Task item:
From the listing below, give again exactly the lines from the line with "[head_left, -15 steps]" to the line with "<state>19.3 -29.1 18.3", ends included, without any pictures.

Information shown:
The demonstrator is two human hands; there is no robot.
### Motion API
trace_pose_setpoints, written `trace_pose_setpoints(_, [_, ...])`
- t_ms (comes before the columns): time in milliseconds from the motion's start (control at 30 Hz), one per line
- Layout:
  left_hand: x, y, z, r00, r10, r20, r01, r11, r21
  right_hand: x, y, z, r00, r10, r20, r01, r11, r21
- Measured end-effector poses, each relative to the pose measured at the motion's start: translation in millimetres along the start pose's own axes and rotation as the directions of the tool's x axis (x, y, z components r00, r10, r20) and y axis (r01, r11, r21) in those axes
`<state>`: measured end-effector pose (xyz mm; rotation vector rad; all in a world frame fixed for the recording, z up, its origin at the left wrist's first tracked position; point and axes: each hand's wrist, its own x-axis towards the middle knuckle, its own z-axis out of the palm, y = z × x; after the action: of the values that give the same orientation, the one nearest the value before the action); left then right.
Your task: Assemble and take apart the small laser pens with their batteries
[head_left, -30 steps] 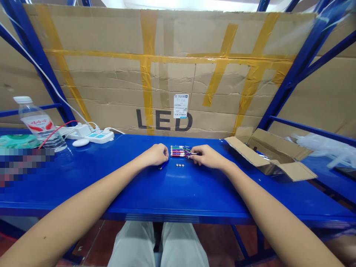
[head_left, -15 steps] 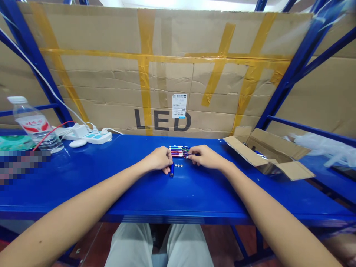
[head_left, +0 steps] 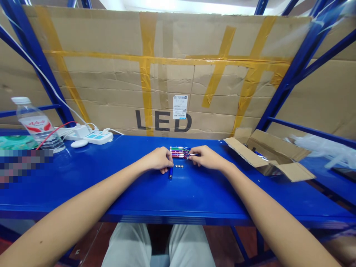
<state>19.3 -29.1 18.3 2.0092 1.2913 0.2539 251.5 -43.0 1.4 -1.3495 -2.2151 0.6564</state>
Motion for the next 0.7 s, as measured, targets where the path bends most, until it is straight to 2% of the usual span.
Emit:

Reply to the task:
[head_left, -15 steps] 
[head_left, +0 steps] 
<state>19.3 -29.1 18.3 2.0092 1.2913 0.2539 251.5 -43.0 1.4 -1.3495 -2.2151 0.6564</state>

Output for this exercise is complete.